Tuesday, March 08, 2005

Depoliticizing Friedman, Mises, and Hayek

From an article on the death of Robert Heilbroner, a lifelong socialist economist who acknowledged that his side had been wrong (http://www.reason.com/hod/db012105.shtml):

"Capitalism has been as unmistakable a success as socialism has been a failure. Here is the part that's hard to swallow. It has been the Friedmans, Hayeks, and von Miseses who have maintained that capitalism would flourish and that socialism would develop incurable ailments. All three have regarded capitalism as the 'natural' system of free men; all have maintained that left to its own devices capitalism would achieve material growth more successfully than any other system. From [my samplings] I draw the following discomforting generalization: The farther to the right one looks, the more prescient has been the historical foresight; the farther to the left, the less so."

Robert Heilbroner's history of economics, The Worldly Philosophers, is one of the most widely published books on economics. For decades it was required reading in thousands of economics courses across the country. The economic world-views of literally millions of educated adults who are in power today were defined by Heilbroner's socialist spin on the history of economics. His recantation is especially important and should be more widely known.

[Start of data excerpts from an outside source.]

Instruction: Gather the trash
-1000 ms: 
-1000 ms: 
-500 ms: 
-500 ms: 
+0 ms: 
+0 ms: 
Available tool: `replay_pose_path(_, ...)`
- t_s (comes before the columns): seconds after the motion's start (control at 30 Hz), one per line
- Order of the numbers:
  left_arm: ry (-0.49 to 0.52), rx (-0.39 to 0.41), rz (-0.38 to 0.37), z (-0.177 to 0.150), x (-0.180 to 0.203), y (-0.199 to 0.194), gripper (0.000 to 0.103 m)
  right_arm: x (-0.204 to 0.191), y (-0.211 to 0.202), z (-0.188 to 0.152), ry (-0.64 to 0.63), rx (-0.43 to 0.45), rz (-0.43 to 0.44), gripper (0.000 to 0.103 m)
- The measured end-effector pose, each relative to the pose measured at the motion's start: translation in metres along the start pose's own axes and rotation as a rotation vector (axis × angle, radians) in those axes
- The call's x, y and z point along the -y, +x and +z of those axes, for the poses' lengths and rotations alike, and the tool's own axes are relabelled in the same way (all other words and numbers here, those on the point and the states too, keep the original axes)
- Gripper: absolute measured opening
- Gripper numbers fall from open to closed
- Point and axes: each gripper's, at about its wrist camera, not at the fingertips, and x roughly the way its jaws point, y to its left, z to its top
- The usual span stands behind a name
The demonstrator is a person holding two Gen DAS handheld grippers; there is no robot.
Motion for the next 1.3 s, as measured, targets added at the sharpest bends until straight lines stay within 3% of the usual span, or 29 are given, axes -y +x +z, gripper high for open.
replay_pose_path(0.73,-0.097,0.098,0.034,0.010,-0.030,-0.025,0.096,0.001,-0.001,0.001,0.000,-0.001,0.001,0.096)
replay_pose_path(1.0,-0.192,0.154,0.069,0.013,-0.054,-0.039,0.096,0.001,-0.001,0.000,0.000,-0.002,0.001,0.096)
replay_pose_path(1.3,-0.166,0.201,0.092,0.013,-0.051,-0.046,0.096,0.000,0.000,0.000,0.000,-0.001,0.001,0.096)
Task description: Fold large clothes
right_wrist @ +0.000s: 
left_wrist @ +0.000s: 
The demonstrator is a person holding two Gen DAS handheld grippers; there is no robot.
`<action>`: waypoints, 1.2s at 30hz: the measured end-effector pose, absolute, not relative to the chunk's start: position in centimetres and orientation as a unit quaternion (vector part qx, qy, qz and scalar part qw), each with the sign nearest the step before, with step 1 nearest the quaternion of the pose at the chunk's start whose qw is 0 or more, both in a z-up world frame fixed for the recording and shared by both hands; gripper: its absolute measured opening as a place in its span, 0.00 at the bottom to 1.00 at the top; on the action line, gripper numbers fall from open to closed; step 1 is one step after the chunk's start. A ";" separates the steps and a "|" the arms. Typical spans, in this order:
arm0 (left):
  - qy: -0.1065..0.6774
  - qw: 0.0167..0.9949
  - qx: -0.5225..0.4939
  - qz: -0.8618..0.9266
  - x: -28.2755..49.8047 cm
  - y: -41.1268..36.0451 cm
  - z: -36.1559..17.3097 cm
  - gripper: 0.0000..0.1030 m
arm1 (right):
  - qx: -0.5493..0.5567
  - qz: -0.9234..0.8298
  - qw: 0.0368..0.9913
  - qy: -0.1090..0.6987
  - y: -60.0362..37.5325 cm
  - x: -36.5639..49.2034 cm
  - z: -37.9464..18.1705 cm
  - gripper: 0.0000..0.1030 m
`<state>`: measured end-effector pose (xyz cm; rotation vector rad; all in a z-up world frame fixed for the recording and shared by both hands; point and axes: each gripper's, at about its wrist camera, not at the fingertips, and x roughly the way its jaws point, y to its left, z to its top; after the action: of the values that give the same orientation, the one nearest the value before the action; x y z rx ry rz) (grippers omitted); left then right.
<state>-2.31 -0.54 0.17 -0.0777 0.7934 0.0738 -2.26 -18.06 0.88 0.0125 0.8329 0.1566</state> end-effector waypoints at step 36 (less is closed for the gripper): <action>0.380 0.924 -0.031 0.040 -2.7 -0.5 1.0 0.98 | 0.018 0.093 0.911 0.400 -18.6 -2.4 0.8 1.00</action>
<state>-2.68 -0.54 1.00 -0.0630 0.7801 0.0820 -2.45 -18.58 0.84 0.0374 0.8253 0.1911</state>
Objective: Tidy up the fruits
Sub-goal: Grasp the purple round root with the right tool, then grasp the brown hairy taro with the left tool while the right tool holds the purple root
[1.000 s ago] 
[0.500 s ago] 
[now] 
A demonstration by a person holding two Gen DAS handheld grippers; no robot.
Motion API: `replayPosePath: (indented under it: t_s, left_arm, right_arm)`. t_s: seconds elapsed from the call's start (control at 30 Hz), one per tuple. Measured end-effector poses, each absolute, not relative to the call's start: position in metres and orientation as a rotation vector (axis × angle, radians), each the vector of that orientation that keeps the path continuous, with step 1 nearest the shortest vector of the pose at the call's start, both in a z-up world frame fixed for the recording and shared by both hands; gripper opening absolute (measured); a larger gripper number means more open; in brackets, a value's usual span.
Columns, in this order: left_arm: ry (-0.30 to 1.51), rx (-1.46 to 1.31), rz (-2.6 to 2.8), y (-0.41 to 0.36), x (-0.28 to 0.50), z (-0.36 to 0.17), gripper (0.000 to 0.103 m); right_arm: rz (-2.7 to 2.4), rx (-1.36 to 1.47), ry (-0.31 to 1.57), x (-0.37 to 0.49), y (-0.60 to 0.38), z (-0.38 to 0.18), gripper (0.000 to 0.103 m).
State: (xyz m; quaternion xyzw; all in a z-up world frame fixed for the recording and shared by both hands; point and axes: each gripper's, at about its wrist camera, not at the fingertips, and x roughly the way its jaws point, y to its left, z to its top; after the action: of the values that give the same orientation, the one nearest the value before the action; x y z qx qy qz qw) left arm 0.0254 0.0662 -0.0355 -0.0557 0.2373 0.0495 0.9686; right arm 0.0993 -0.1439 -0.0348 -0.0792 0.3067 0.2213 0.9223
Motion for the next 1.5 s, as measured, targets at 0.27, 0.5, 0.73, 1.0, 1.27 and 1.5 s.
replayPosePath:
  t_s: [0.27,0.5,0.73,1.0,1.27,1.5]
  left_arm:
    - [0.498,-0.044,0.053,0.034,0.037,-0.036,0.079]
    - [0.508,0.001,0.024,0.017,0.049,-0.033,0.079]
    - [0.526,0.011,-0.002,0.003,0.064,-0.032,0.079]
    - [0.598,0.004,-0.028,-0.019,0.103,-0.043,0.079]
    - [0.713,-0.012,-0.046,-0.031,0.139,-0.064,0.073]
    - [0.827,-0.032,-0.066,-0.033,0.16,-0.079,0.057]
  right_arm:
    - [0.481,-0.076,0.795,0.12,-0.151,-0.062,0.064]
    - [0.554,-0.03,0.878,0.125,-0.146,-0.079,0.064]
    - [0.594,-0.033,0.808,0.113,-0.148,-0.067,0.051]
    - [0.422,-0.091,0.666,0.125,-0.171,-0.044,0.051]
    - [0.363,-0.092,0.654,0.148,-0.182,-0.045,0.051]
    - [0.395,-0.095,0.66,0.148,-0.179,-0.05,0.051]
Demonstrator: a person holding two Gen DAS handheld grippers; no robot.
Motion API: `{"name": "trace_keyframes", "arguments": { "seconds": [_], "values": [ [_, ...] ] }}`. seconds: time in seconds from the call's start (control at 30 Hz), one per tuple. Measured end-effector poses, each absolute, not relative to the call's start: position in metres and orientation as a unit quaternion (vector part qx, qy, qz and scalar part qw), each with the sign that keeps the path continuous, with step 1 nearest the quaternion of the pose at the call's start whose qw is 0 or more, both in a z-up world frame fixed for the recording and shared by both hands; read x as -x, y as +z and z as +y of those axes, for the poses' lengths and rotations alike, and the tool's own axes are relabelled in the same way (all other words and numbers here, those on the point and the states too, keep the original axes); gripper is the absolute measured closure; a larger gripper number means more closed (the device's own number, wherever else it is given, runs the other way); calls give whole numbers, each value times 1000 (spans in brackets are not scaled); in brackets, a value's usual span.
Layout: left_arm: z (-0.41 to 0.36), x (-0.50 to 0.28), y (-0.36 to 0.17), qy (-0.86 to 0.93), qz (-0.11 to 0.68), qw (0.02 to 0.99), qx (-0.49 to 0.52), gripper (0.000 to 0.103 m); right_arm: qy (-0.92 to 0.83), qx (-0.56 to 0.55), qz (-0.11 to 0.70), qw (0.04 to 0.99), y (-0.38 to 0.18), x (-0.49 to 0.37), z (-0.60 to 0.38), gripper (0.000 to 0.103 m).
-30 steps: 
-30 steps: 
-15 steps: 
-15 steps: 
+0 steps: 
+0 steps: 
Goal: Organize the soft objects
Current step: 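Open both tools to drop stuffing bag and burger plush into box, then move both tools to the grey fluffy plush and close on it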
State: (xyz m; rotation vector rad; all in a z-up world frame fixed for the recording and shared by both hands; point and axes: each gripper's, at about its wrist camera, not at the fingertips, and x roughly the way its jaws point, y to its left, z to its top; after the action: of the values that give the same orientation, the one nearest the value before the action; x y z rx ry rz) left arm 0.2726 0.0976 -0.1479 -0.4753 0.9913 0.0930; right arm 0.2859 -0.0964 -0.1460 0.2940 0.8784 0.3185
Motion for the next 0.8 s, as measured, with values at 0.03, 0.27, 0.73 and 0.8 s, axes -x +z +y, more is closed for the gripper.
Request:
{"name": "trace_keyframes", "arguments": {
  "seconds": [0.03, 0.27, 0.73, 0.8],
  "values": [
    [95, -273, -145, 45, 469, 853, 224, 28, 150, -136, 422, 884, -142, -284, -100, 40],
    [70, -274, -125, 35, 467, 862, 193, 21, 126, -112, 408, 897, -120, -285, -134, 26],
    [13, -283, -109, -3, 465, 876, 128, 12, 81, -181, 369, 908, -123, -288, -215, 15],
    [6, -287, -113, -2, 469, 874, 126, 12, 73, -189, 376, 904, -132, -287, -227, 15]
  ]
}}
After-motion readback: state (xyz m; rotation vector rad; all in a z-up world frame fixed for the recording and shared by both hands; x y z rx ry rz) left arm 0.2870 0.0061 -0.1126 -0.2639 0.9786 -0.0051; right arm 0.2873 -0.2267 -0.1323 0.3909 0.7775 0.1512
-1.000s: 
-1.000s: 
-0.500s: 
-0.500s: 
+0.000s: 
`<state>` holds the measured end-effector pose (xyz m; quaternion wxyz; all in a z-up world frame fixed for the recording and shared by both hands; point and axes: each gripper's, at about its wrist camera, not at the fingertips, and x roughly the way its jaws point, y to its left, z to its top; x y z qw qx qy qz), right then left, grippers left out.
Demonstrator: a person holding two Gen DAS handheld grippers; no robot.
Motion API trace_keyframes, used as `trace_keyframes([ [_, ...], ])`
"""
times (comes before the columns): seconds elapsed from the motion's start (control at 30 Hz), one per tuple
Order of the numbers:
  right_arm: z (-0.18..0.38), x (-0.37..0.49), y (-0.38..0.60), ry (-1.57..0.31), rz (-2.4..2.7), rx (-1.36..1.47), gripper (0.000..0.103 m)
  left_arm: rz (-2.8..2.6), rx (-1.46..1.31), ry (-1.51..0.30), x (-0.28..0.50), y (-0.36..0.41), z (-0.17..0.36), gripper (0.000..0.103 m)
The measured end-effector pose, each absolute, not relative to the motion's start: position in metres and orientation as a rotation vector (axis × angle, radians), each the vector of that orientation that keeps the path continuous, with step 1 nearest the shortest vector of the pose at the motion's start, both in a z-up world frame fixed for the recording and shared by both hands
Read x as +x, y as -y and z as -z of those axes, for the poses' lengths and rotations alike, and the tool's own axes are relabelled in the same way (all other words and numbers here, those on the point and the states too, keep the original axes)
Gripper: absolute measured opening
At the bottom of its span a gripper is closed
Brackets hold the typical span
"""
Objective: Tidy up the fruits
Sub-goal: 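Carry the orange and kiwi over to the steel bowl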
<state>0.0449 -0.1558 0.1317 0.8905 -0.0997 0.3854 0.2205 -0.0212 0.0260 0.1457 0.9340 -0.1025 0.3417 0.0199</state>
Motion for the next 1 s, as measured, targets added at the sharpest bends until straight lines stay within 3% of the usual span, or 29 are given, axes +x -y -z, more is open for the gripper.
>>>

Part of the task of FLOW, and everyone who cares about human well-being, is to transcend the notion that there is anything "right-wing" about Friedman, Hayek, and Von Mises. They were, and are, simply correct. One hundred years of "left-wing" economics and political theory were simply wrong. The continued hostility to the ideas of "free market" economists results in persistent poverty and misery around the world.

For many years, Chicago economists have denied that there is anything distinctive about "the Chicago school of economics." From their perspective, there is good economics and bad economics, and they have been practicing good economics for a very long time - which is why they have won so many Nobel prizes (according to wikipedia they have won almost half of all the prizes, http://en.wikipedia.org/wiki/Chicago_school_(economics) .

Friedman, Hayek, and Mises should be regarded as heroes of intellectual courage across the political spectrum, the Galileos of the 20th century, who withstood tremendous abuse and ridicule for the sake of intellectual integrity - and who were proven correct in the end. The PBS documentary "Commanding Heights" does an excellent job of this with respect to Hayek. I believe it was just last year that Harvard finally added Hayek to the required reading list of its introductory social science survey course.

From this more rational foundation we can build a coherent idealism that is apolitical. We can now begin working from a solid intellectual foundation to help the poorest of the poor, to spread happiness and well-being, and to create a world in which people are valued more for their humanity and authentic virtues rather than for arbitrary characteristics such as race, gender, and place of birth.